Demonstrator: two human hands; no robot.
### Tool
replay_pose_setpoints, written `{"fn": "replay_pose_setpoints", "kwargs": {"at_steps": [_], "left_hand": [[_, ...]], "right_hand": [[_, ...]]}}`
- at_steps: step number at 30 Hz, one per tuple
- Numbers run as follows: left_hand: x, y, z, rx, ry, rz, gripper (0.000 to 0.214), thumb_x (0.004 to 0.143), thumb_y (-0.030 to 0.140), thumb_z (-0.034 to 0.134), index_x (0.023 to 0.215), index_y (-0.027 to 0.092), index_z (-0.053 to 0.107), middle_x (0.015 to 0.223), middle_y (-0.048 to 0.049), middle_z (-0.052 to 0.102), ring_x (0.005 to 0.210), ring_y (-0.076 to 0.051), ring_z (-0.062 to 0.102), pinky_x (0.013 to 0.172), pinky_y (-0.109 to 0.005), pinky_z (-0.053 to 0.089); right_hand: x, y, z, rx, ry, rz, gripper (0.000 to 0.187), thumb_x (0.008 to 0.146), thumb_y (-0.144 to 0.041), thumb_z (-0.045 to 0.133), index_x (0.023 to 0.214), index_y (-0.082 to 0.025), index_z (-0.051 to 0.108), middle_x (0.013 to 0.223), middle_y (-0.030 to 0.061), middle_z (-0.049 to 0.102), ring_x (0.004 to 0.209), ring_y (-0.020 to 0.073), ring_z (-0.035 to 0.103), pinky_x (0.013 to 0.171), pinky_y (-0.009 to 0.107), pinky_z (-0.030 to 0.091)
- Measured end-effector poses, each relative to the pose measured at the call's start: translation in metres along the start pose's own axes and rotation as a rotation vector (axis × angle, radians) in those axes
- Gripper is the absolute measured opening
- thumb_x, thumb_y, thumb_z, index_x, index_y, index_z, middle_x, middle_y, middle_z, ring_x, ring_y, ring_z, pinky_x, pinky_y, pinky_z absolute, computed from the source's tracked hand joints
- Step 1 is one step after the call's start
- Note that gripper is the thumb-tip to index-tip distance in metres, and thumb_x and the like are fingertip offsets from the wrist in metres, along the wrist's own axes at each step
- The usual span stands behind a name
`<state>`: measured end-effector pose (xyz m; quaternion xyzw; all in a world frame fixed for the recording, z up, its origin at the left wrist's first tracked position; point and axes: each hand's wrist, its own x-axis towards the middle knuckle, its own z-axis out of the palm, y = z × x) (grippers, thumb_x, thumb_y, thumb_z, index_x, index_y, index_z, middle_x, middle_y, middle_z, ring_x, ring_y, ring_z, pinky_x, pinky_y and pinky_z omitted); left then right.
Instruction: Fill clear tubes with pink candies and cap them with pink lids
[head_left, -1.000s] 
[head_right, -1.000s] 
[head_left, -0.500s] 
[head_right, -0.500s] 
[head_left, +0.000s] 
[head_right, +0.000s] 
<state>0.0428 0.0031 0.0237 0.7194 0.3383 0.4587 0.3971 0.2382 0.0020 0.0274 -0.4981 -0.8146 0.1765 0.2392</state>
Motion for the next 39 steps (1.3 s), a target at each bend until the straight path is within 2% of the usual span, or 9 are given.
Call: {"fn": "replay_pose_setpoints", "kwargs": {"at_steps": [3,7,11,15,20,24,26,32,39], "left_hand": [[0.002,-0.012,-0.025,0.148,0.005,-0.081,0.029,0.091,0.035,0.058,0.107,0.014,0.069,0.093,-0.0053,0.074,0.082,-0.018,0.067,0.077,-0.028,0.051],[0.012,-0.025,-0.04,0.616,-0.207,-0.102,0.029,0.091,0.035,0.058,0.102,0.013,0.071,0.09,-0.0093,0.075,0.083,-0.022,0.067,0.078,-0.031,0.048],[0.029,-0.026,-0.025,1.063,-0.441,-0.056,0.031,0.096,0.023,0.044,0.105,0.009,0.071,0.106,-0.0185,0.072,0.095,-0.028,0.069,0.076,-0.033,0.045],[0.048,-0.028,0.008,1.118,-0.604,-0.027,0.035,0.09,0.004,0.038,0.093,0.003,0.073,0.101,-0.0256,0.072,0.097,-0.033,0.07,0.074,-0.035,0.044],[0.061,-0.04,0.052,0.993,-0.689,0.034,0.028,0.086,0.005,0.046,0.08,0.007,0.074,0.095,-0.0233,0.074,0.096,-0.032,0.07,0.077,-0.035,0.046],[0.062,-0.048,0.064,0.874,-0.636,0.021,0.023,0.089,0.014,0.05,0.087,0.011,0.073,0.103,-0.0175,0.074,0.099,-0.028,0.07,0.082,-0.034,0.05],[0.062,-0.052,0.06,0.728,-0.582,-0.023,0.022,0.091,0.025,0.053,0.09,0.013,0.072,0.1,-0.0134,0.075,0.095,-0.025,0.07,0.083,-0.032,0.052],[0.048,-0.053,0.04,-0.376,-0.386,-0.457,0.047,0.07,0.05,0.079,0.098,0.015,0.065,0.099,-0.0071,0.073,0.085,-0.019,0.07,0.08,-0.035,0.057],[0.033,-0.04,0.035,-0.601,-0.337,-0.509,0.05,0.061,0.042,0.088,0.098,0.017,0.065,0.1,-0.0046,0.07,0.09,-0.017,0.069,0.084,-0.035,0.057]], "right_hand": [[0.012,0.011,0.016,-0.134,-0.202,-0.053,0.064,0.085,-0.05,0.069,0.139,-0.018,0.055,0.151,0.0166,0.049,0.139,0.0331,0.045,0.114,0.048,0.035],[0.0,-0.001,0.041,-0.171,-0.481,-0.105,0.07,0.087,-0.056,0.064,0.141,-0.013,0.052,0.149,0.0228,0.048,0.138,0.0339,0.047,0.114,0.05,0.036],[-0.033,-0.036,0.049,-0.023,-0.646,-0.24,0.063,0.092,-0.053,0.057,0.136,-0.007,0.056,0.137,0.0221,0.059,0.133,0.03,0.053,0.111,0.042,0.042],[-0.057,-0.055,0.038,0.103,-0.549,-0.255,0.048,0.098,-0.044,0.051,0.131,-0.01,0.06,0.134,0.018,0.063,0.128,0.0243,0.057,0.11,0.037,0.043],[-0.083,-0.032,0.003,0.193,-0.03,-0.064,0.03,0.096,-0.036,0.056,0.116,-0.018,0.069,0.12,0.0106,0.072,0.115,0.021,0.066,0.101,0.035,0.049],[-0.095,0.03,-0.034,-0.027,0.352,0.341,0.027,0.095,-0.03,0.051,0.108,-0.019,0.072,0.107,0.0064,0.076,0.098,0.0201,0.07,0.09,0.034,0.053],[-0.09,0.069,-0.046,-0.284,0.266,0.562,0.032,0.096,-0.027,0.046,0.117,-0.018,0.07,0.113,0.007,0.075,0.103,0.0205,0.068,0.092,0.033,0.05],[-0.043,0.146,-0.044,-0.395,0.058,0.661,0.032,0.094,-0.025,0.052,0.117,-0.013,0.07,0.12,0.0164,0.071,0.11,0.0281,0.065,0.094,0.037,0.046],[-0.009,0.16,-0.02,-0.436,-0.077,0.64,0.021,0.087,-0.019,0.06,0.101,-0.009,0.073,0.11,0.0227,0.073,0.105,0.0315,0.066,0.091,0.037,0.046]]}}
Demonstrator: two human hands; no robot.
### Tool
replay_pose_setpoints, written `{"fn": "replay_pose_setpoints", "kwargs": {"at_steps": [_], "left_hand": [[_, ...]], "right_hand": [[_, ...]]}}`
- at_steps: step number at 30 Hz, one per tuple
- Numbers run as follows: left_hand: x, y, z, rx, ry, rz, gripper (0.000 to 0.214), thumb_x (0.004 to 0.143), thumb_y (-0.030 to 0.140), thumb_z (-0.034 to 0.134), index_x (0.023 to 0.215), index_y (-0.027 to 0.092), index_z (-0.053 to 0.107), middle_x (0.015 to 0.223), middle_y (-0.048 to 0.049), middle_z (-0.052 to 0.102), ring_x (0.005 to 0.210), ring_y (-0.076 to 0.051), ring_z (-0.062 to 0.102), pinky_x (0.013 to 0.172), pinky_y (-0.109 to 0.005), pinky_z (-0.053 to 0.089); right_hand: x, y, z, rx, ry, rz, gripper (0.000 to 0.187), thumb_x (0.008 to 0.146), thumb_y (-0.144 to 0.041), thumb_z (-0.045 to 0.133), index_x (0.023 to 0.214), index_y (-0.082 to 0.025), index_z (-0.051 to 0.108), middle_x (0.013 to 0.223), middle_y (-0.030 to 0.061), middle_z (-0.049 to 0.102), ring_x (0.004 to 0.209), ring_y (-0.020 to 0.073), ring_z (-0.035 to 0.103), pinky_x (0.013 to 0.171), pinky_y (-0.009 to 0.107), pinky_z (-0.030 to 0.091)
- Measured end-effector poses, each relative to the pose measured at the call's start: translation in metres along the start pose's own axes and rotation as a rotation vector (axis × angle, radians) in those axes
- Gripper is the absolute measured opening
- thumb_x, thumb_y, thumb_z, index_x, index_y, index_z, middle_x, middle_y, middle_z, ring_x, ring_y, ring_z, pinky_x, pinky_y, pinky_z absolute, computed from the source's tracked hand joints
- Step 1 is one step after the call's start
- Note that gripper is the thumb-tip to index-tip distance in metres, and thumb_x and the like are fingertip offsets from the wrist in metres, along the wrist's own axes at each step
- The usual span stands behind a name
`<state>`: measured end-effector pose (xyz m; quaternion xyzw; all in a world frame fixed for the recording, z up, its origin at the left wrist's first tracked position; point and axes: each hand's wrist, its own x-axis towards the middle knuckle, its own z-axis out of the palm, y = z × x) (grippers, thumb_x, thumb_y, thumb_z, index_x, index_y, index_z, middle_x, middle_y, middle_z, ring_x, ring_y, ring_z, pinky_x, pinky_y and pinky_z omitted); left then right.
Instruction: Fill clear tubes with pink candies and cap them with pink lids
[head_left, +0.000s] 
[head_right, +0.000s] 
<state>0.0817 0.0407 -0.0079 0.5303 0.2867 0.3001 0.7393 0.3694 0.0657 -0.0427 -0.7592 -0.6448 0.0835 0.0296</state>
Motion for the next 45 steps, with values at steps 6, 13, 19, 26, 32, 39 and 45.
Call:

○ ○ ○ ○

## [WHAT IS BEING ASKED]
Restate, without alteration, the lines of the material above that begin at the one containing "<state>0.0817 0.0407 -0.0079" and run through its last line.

## [RESULT FOR THIS EXERCISE]
<state>0.0817 0.0407 -0.0079 0.5303 0.2867 0.3001 0.7393 0.3694 0.0657 -0.0427 -0.7592 -0.6448 0.0835 0.0296</state>
Motion for the next 45 steps, with values at steps 6, 13, 19, 26, 32, 39 and 45.
Call:

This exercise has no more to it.